EXERCISE
Only one stretch of the data below is needed. Output the lines from the one with "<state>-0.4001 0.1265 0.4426" up to and including the one with "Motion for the", exactly as they stand.

DATA BLOCK

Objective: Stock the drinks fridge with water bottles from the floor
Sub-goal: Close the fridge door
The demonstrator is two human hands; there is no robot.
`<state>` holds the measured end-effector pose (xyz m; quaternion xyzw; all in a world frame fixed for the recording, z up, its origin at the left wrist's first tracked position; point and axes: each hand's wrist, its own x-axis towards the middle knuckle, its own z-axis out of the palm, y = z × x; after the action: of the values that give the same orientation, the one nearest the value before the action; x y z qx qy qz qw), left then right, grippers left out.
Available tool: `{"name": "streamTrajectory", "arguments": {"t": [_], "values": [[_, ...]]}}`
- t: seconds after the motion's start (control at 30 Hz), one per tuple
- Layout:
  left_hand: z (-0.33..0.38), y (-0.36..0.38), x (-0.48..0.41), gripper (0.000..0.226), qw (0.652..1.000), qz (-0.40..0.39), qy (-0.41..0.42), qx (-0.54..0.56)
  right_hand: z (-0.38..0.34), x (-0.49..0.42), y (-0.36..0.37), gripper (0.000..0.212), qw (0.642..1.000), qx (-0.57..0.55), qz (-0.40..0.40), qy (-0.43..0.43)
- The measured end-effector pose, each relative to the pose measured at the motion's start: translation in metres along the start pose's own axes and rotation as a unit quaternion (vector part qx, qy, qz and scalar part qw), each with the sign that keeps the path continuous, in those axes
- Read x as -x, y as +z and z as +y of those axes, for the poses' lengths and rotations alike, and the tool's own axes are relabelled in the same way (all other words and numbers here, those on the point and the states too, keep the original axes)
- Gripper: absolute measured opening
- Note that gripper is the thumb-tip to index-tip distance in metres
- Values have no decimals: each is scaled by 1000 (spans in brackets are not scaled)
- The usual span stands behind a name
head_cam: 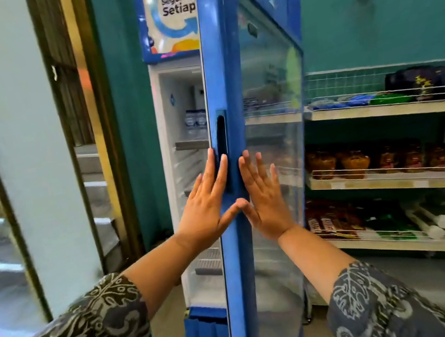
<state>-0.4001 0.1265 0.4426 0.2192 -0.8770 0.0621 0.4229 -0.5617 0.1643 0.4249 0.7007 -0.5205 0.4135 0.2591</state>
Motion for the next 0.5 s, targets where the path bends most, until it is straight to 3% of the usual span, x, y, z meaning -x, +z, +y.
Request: {"name": "streamTrajectory", "arguments": {"t": [0.33,0.5], "values": [[-154,-7,-7,100,999,-35,-30,-11,-27,-70,124,57,997,-6,18,79],[-216,1,-20,100,997,-42,-54,27,-11,-87,163,61,994,35,-21,98]]}}
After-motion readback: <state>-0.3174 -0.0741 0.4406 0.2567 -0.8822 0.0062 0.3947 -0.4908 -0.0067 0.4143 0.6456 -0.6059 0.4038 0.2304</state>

RESULT
<state>-0.4001 0.1265 0.4426 0.2192 -0.8770 0.0621 0.4229 -0.5617 0.1643 0.4249 0.7007 -0.5205 0.4135 0.2591</state>
Motion for the next 0.5 s, targets where the path bends most, until it is straight to 3% of the usual span, x, y, z meaning -x, +z, +y.

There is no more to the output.